2. Your claim is only valid for four years

Yes, to some extent. The statute of limitations for automobile accidents in Florida is four years. However, some personal injury cases only have a two-year statute of limitations, including medical malpractice cases. There are also some situations where the time limit for filing the claim may be extended, but this is rare. The sooner you consult a lawyer and file your claim, the better.

3. You can collect damages even when you are at fault

Yes, to some extent. Florida follows what is called pure comparative fault. This means that each party involved in the accident is financially responsible for their percentage of fault. Even if you were 99% responsible for the accident, you could still collect the remaining 1%.

4. My insurance company will cover everything

No. It is unfortunately not true. People often trust their insurance company too much and then are shocked to find that they won’t cover what they thought they would. If you place too much trust in the insurance company covering your medical expenses and loss of income, you may waste too much time filing your claim.

5. Florida personal injury lawsuits are too expensive

Bad. Personal injury cases in Florida are generally handled on a contingency fee basis. This means that you are not paying your personal injury lawyer out of pocket, but rather out of your earnings. All the details and terms are explained to you in advance and given to you in writing.

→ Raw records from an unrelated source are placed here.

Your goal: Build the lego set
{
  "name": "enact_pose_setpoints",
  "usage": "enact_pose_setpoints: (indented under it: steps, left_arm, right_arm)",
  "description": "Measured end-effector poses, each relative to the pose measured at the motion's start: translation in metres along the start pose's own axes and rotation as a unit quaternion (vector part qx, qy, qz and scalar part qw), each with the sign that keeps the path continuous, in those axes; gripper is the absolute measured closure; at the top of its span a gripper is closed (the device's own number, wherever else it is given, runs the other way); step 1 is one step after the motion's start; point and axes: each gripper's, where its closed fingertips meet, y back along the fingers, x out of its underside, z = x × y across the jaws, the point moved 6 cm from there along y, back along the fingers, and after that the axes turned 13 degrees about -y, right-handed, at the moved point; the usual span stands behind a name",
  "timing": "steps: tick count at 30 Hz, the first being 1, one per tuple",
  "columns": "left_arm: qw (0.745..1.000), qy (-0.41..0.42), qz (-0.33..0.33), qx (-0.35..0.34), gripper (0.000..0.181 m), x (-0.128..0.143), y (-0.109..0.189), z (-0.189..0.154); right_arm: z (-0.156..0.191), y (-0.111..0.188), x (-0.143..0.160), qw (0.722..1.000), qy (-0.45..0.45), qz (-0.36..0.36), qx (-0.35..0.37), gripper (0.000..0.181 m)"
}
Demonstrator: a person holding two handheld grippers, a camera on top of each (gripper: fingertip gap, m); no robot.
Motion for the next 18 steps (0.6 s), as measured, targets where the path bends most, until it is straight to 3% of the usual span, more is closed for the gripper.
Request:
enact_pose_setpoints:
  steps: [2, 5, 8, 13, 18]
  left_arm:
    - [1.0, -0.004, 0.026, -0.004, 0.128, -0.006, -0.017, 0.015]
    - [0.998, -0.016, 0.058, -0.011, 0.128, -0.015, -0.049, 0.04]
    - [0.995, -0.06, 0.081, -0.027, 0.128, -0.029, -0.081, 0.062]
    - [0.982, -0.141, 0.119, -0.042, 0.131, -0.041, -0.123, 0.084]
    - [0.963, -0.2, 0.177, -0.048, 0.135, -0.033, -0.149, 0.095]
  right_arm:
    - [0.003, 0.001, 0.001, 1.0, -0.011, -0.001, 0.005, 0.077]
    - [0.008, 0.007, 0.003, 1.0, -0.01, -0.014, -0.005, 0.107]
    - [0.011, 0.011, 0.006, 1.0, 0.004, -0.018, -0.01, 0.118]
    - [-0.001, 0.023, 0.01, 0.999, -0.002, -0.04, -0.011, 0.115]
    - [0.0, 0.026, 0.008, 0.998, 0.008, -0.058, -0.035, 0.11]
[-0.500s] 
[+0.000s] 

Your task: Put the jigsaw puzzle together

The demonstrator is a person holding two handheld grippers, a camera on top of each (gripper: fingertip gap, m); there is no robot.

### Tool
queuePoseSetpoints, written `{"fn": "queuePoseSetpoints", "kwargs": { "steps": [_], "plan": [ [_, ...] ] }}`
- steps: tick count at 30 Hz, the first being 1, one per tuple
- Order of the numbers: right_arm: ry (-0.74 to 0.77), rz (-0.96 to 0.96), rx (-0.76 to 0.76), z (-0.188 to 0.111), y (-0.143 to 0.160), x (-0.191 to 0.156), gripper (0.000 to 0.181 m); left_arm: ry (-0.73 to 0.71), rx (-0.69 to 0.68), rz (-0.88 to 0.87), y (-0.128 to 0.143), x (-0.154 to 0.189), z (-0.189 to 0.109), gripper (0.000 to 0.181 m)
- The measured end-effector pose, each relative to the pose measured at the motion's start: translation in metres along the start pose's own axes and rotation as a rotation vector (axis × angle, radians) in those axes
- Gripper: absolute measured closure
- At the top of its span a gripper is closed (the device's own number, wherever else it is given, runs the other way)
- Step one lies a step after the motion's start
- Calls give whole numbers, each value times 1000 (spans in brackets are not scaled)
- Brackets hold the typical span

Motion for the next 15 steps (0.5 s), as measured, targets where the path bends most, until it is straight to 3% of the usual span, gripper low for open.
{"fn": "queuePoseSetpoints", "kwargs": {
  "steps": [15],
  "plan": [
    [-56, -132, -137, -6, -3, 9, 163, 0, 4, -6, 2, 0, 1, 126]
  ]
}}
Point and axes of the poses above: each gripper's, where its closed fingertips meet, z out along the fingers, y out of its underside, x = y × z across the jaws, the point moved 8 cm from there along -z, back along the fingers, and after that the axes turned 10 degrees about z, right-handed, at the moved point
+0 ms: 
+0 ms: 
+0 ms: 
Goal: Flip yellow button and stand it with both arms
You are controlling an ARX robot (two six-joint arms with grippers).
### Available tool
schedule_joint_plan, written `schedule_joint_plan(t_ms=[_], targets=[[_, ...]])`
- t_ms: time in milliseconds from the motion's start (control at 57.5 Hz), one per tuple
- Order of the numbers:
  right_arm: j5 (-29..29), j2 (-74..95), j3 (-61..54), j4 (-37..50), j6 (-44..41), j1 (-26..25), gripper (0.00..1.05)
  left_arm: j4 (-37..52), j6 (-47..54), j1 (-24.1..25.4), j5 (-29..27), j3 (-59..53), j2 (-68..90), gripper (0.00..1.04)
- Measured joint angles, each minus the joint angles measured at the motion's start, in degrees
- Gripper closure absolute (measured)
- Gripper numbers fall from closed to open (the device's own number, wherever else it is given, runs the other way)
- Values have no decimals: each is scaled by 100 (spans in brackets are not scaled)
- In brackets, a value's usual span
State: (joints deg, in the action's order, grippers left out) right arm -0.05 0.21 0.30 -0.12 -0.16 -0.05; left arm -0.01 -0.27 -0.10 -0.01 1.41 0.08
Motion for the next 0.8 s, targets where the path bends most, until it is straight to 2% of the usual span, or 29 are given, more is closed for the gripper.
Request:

A percentage of what you earn in your lawsuit is what the lawyer will take for his services. Initial consultations are also free, so thinking that personal injury cases are too expensive to file is the wrong mindset.

6. You can only take legal action when you are seriously injured.

Bad. This is another myth. You don’t have to be seriously injured to file a claim after an accident. Some cases fall under what are called serious injury thresholds, but this only applies to certain types of damage and in certain cases. You may be entitled to compensation even for minor injuries. Discuss your case with a qualified Sarasota personal injury attorney who can guide you through the process and ensure that you receive a fair settlement.

7. A lawsuit punishes the negligent person

Not necessarily. In most cases, the insurance company actually covers bodily injury claims. This applies to various personal injury cases, including car accidents, dog bites, and boating accidents.

If the negligent party does not have insurance or sufficient coverage to fully cover your claim, you may be able to pursue the claim with your own insurance company. You must first try to go through the other person’s insurance.

As you can see, there are many myths and truths to uncover when it comes to personal injury cases in Florida. If you still have questions, do not hesitate to contact an experienced lawyer.